*Assigned task*:
Exact reproduction is needed for the lines from the one with "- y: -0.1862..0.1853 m" to the end of the listing below, and for no other lines.

Recorded information below:

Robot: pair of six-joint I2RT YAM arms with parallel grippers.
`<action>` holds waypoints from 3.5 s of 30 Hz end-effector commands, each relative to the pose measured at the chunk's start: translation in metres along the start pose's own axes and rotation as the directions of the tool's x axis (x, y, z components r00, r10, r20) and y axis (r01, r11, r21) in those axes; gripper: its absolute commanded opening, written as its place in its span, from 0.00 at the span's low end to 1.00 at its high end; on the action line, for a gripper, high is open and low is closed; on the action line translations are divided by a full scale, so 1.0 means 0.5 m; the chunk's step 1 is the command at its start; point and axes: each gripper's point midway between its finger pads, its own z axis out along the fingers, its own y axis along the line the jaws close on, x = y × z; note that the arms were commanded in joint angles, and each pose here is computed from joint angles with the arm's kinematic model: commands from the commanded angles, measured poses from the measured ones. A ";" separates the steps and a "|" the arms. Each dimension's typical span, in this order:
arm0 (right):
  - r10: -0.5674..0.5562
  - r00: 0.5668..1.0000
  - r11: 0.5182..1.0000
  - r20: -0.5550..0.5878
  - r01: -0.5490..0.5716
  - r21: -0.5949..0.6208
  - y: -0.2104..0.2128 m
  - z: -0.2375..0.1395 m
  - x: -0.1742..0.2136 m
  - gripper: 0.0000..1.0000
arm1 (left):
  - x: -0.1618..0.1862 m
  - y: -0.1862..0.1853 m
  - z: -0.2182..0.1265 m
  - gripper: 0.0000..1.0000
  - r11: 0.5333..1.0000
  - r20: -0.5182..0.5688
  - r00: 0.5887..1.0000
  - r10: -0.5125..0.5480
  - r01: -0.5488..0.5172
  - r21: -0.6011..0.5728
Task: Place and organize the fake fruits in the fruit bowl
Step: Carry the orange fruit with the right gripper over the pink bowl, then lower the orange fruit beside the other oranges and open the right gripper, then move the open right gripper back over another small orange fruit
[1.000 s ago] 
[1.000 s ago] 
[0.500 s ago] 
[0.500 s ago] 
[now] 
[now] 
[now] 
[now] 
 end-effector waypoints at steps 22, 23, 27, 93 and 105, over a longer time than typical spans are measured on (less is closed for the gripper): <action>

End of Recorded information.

*Answer to this problem*:
  - y: -0.1862..0.1853 m
  - z: -0.2182..0.1265 m
  - gripper: 0.0000..1.0000
  - r11: 0.5333..1.0000
  - r20: -0.5182..0.5688
  - r00: 0.5887..1.0000
  - r10: -0.5125..0.5480
  - r01: -0.5488..0.5172
  - r21: -0.6011..0.5728
Task: Place and organize the fake fruits in the fruit bowl
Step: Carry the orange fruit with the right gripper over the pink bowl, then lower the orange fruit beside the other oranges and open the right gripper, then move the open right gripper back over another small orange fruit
[1.000 s ago] 
[1.000 s ago] 
[0.500 s ago] 
[0.500 s ago] 
[now] 
[now] 
[now] 
[now] 
 end-effector waypoints at steps 22, 23, 27, 93 and 105, over a longer time than typical spans are measured on (less is closed for the gripper): <action>

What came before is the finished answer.